Good to their word, Hannegan and Saigh made no major changes for the 1948 season. The Cardinals again placed second with basically the same roster that had finished second in 1947, featuring manager Eddie Dyer and players such as Stan Musial, Red Schoendienst, Enos Slaughter, Terry Moore and Marty Marion.
Hannegan, however, was in poor health. He had a history of high blood pressure.
By 1949, both Hannegan and Breadon, who had prostate cancer, were in rapid decline. In January 1949, Hannegan sold his shares to Saigh, giving him total control of the franchise.
Breadon, 72, died on May 8, 1949. Five months later, on Oct. 6, Hannegan, 46, died of heart disease.
In April 1952, Saigh was indicted on federal charges of income tax evasion. After being sentenced to 15 months in prison, Saigh sold the club to Anheuser-Busch.
Previously: How close did Cardinals come to moving to Milwaukee?
This is just my humble opinion. I disagree with those who say that the greatest era the Cardinals ever had was from 2000 – 2015. For me, this pales in comparison with what they accomplished from 1926-1946. My goodness, from time to time they would be in need of money and would give away a future HOF’er for cash and still not miss a beat. Among the things I think about sometimes is what if that cursed line drive hadn’t gone off the foot of Dizzy. That era was the greatest the Cardinals ever had.

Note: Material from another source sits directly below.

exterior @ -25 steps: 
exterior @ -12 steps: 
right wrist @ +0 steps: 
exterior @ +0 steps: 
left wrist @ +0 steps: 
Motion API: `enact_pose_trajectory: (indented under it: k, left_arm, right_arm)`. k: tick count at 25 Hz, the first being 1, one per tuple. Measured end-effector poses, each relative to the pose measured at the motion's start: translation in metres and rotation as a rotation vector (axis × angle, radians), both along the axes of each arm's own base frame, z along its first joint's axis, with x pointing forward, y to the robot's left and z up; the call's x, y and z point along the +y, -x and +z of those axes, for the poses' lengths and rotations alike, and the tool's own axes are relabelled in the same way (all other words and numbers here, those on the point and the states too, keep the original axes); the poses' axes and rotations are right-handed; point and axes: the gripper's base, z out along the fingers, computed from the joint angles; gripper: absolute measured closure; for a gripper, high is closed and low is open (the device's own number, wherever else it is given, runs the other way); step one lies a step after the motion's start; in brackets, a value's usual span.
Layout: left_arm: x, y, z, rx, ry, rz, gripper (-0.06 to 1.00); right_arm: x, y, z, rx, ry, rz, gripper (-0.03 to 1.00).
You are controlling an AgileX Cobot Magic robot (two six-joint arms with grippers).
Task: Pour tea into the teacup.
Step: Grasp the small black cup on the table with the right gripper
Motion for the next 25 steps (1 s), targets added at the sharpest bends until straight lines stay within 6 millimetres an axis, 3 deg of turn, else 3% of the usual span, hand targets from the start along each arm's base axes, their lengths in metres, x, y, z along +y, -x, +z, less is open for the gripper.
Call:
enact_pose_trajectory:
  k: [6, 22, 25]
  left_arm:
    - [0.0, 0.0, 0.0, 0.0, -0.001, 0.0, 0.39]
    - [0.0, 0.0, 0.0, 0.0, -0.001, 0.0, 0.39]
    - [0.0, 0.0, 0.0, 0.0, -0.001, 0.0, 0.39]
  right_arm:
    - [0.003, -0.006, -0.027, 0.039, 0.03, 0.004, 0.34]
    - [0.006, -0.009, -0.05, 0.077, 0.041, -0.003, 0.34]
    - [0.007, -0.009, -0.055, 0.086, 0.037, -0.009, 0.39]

Yes, the Cardinals’ achievement of nine National League pennants and six World Series titles in the period from 1926-46 too often gets overlooked with the passage of time. The Cardinals were on the brink of bankruptcy before Sam Breadon and Branch Rickey turned them from an also-ran into an elite franchise. When World War II depleted rosters in the 1940s, the Cardinals were able to restock, even though they lost a lot of players to military service, because of the farm system they’d built. Those nine pennants also were achieved at a time when a team needed to finish in first place in the league. true champions. None of this wildcard and divisional championship nonsense, allowing teams to finish in fifth place in the league and still qualify for the playoffs.